In the case of BigCommerce, Bellm continued, he wants the company to overperform on revenue, but not adjusted profits. So, if revenue comes in ahead of expectations, it can spend more, but won’t work to maximize their near-term profitability. And he said that he’s told analysts just that. So keeping guidance low means that it won’t overspend and blast its adjusted profitability, while any upside allows for more aggressive spend?

Harumph, is my general take on all of the above. It’s very fine to have public company CEOs play the public game well, but what I’d greatly prefer is if they did something more akin to what startups do. High-growth tech companies often have a board-approved plan and an internal plan that is more aggressive. For public companies this would be akin to a base case and a stretch case. Let’s have both, please? I am tired of parsing sandbagged numbers for the truth.

Sure, by reporting a guidance range, public companies are doing some of that. But not nearly enough. I hate coyness for coyness’s sake!

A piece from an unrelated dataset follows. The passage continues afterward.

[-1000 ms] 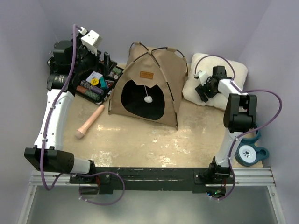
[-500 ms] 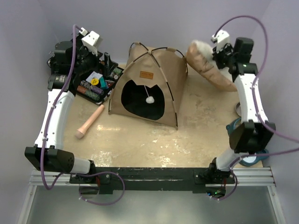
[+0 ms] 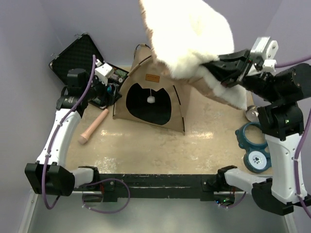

That’s enough of a rant for today, more on BigCommerce earnings next week if we can fit it in. You can read more from The Exchange on Appian and the larger low-code movement here, if that’s your jam.

Never going back

We’re running a bit long today, so let me demount with some predictions.

Nearly every startup I’ve spoken to in the last year that had 20 or fewer staff at the time of the chat is a remote-first team. That’s due to their often being born during the pandemic, but also because many very early-stage startups are simply finding it easier to recruit globally because often the talent they need, can afford or can attract, is not in their immediate vicinity.

Startups are simply finding it critical to have relaxed work location rules to snag and, we presume, retain the talent that they need. And they are not alone. Big Tech is in similar straits. As The Information reported recently:

An internal Google employee message board lit up last Wednesday morning as news of what many staff perceived as a more relaxed policy for working remotely circulated. One meme shared on the board showed a person crying, labeled “Facebook recruiters.” Another showed a sad person labeled “San Francisco landlords.”

If you aren’t laughing, maybe you have a life. But I do this for a living, and I am dying at that quote.

Look, it’s clear that lots of people can do lots of work outside of an office, and even though labor purchasers (employers) want to run 1984-style operations on their employees (labor sellers) to ensure that they are Doing Precisely Enough, the actual denizens writing code are like, naw. And that’s just too much for Big Tech to handle as they are literally just cash flows held up by people who type for a living.

What this means is that tech is not going back to 100% in-office work or anything close to. At least not at companies that want to actually ensure that they have top-tier talent.

It’s a bit like when you see a company comprising only white men; you know that it doesn’t have nearly the best team that it could. Firms that enforce full-office policies are going to overindex on a particular demographic. And it won’t be to their benefit.